Instructions to follow :: Please copy out every line in the records below that includes the word "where".

** Source material follows **

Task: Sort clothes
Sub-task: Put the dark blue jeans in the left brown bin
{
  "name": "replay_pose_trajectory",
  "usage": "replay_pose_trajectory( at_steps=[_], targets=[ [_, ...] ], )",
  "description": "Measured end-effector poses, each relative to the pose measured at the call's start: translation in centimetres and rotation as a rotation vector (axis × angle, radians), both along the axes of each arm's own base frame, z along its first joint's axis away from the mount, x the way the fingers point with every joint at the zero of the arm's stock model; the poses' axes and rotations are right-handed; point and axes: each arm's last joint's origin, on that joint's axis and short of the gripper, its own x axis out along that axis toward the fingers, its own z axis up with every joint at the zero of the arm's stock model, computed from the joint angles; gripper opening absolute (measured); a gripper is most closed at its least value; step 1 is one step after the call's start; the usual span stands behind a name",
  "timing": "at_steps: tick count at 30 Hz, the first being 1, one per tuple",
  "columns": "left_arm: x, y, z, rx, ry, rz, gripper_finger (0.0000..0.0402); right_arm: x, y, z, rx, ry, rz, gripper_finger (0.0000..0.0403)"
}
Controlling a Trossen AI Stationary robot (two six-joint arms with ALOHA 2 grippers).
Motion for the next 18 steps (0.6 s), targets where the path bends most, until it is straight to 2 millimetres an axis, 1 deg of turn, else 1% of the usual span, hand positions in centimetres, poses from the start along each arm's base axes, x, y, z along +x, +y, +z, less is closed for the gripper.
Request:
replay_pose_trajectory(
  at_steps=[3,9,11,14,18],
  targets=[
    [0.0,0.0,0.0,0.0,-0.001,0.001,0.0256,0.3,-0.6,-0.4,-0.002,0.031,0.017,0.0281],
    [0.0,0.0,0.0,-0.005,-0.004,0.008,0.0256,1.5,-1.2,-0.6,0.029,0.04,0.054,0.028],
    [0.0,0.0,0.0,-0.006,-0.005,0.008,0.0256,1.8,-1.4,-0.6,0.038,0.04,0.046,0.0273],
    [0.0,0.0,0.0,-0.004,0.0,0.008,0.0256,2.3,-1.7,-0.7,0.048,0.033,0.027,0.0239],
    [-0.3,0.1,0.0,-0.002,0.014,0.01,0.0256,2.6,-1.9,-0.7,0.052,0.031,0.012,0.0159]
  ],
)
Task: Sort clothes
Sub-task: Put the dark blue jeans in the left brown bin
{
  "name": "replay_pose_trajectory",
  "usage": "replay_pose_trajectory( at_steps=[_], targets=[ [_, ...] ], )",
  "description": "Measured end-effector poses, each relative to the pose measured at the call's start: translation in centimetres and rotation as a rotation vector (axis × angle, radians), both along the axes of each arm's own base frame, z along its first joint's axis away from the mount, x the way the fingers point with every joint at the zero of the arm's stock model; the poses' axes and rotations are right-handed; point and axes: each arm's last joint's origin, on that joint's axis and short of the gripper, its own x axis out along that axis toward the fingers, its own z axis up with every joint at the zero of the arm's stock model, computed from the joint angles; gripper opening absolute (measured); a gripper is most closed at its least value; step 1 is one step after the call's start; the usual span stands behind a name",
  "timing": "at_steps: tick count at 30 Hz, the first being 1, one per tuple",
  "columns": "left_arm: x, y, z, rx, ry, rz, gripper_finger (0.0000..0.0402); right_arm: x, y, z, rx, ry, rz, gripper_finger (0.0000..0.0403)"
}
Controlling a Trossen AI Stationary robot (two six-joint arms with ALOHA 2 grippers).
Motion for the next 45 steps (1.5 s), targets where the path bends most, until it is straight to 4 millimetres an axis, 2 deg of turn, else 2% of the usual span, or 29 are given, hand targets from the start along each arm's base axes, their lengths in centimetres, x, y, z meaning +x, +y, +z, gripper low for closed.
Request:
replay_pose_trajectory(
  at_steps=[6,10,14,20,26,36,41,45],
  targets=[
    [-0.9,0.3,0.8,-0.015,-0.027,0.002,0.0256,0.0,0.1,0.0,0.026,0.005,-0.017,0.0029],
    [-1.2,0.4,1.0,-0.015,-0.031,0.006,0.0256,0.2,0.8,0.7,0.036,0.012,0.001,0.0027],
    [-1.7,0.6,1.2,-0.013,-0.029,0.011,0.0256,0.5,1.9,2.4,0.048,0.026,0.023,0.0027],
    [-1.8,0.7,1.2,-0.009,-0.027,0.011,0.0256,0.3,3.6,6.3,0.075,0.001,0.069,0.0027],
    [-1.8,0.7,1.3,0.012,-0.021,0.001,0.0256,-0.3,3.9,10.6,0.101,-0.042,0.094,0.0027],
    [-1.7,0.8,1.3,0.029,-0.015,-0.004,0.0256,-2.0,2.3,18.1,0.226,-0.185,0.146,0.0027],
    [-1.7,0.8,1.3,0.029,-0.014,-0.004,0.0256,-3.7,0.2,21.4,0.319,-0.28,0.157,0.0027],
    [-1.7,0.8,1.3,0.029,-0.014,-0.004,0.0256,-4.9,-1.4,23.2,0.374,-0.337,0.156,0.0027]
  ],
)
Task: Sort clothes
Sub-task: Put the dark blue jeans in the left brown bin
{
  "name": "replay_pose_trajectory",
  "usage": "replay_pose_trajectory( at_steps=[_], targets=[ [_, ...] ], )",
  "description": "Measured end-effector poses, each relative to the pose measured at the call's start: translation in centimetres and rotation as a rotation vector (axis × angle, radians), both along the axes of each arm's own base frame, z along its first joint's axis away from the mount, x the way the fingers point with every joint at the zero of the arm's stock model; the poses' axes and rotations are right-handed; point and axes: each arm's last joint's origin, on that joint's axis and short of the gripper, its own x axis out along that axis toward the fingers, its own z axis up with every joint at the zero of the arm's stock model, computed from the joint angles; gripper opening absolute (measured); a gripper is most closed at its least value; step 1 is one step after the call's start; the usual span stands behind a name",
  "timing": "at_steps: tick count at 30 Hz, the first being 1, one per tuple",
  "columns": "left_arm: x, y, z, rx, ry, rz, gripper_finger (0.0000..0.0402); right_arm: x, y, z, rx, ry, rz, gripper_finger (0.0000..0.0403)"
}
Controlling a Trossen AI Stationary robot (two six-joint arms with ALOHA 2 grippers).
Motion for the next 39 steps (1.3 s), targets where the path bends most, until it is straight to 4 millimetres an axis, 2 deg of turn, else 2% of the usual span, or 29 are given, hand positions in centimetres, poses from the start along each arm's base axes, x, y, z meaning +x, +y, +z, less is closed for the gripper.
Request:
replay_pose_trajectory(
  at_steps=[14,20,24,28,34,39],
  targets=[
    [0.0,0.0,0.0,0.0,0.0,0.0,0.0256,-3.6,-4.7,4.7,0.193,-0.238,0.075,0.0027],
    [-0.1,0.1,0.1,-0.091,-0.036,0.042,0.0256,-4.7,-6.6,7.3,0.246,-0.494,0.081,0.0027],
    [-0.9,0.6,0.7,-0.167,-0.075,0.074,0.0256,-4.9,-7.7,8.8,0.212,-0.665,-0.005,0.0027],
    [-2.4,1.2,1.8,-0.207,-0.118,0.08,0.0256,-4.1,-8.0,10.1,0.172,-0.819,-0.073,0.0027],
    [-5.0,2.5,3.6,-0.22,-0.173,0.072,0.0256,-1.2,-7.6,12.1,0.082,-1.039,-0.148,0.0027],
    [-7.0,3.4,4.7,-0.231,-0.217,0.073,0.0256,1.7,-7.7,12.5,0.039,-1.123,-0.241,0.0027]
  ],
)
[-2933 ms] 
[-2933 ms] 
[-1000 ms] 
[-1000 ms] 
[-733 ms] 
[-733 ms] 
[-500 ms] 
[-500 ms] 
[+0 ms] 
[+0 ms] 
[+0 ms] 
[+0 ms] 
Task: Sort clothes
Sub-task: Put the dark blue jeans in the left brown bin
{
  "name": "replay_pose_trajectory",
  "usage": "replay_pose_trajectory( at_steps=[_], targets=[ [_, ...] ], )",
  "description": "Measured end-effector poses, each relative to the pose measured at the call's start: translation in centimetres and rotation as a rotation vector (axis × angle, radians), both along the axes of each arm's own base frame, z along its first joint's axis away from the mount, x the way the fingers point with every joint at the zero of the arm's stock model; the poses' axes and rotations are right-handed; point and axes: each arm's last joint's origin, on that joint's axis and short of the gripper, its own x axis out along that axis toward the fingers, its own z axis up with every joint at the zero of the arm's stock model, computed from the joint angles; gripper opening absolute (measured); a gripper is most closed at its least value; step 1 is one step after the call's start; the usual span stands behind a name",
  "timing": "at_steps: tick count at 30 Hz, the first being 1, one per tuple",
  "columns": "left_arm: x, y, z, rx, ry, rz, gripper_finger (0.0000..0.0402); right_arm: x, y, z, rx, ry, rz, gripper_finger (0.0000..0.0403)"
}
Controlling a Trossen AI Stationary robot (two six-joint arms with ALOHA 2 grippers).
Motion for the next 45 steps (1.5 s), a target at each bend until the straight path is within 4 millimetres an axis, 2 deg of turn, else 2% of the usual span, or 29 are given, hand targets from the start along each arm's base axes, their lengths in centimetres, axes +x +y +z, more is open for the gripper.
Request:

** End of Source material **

Answer space ::
Motion for the next 18 steps (0.6 s), targets where the path bends most, until it is straight to 2 millimetres an axis, 1 deg of turn, else 1% of the usual span, hand positions in centimetres, poses from the start along each arm's base axes, x, y, z along +x, +y, +z, less is closed for the gripper.
Motion for the next 45 steps (1.5 s), targets where the path bends most, until it is straight to 4 millimetres an axis, 2 deg of turn, else 2% of the usual span, or 29 are given, hand targets from the start along each arm's base axes, their lengths in centimetres, x, y, z meaning +x, +y, +z, gripper low for closed.
Motion for the next 39 steps (1.3 s), targets where the path bends most, until it is straight to 4 millimetres an axis, 2 deg of turn, else 2% of the usual span, or 29 are given, hand positions in centimetres, poses from the start along each arm's base axes, x, y, z meaning +x, +y, +z, less is closed for the gripper.

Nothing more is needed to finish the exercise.